To do:
Repeat the lines beginning at the one with "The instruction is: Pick" and running to the end of the material, keeping the first and last of them, exactly as they appear.

Collected material:

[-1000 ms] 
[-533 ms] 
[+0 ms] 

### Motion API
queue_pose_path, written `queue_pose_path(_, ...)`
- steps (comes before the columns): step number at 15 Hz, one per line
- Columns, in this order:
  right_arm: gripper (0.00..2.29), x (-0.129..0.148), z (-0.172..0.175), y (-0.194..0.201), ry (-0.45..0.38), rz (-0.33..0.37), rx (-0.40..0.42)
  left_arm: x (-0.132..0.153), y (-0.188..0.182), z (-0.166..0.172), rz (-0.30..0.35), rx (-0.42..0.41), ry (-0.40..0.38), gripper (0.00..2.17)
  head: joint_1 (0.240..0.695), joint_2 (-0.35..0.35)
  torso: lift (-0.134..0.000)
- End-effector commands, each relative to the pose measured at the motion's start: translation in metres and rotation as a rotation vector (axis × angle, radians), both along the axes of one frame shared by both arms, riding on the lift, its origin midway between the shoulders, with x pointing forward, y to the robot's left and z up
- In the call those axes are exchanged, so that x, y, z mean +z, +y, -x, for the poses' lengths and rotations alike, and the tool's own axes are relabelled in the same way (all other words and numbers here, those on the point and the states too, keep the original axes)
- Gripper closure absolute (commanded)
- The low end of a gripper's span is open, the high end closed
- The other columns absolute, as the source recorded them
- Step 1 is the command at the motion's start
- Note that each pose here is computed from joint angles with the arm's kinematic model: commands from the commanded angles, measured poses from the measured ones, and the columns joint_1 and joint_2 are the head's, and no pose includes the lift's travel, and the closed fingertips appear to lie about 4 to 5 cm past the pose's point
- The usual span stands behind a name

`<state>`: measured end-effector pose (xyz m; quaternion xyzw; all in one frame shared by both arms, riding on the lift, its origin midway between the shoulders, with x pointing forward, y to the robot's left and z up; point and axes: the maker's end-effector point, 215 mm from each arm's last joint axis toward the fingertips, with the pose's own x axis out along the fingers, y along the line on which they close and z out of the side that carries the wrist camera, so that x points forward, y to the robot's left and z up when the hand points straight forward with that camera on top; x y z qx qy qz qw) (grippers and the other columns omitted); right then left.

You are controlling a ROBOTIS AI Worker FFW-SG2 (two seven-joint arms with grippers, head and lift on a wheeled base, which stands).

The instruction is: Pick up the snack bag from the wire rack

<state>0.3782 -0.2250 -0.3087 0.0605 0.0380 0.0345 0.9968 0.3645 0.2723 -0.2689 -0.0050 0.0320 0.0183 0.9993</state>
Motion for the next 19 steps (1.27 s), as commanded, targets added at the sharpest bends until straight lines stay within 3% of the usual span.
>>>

Task solution:
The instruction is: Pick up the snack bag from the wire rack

<state>0.3782 -0.2250 -0.3087 0.0605 0.0380 0.0345 0.9968 0.3645 0.2723 -0.2689 -0.0050 0.0320 0.0183 0.9993</state>
Motion for the next 19 steps (1.27 s), as commanded, targets added at the sharpest bends until straight lines stay within 3% of the usual span.
>>>

That's the full output for the exercise.